There was a major fire in 1886 in Vancouver’s original Gastown neighborhood. Settlement moved west to what is now called the West End. The land was taken from the First Nations Musqueam tribe, and the neighborhood became an elite area of the city stretching from Burrard Street to Stanley Park. Today, it’s a densely populated neighborhood of high rises, hotels, and narrow streets.
German-born Gustav Roedde and his wife Matilda moved from Cleveland, Ohio, to California and then to Victoria, BC before settling in Vancouver where they decided to invest in an upper-middle class house in the West End. Gustav was a successful bookbinder. In fact, his company is still in existence, now a printing company. The Late Queen Anne Revival house they built with an octagonal parlor is no millionaire’s mansion but may have been designed by architect/friend Francis Rattenbury. Francis also created Victoria’s famous Empress Hotel. He was murdered by his wife’s teenage lover in 1935. Francis’ head received many blows from a carpenter’s mallet.

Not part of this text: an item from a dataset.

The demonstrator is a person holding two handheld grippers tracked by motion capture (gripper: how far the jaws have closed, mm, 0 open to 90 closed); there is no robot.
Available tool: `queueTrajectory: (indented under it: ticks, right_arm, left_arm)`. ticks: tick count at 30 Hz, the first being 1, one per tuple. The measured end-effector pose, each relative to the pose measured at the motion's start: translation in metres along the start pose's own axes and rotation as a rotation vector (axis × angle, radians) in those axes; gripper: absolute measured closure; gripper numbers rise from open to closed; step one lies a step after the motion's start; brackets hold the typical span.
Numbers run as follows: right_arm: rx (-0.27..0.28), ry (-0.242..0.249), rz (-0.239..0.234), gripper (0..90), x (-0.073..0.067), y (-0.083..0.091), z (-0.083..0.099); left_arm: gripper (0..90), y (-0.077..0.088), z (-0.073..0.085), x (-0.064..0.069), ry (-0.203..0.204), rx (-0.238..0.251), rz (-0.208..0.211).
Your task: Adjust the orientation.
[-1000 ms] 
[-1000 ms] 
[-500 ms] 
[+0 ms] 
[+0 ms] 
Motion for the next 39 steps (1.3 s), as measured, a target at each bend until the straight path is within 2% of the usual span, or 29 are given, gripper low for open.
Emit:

The Roedde’s moved in with their six children and 3 Saint Bernard dogs shortly after the construction that began in 1893 ended. Three family tragedies followed. The Roedde’s oldest daughter died at the age of 5 after eating some berries. Her mother was arrested and charged with poisoning her daughter but was found not guilty. The house’s play and homework area was damaged in 1913 when a Christmas tree caught fire. Several years later another of Gustav and Matilda’s children, Anna Catherine, switched shifts with another nurse at St. Paul’s Hospital and was stabbed to death by a mental patient who mistook Anna for the nurse she subbed for. The Roedde’s lived at 1415 Barclay Street for 32 years.
The Vancouver Board of Parks and Recreation acquired the entire block containing Roedde House in 1996 with plans to demolish a lot of what was on it. Vancouverites reacted negatively, Roedde House was given a Heritage Designation, and the block became a park with houses in it that by 1980 had become Barclay Heritage Square. Nine houses built between 1890 and 1908 were chosen for preservation and restoration. Roedde, which had been a rooming house for a while, was one of them. It was redone as faithfully to Vancouver Victorian times as was possible. Four Compass guided tours are available.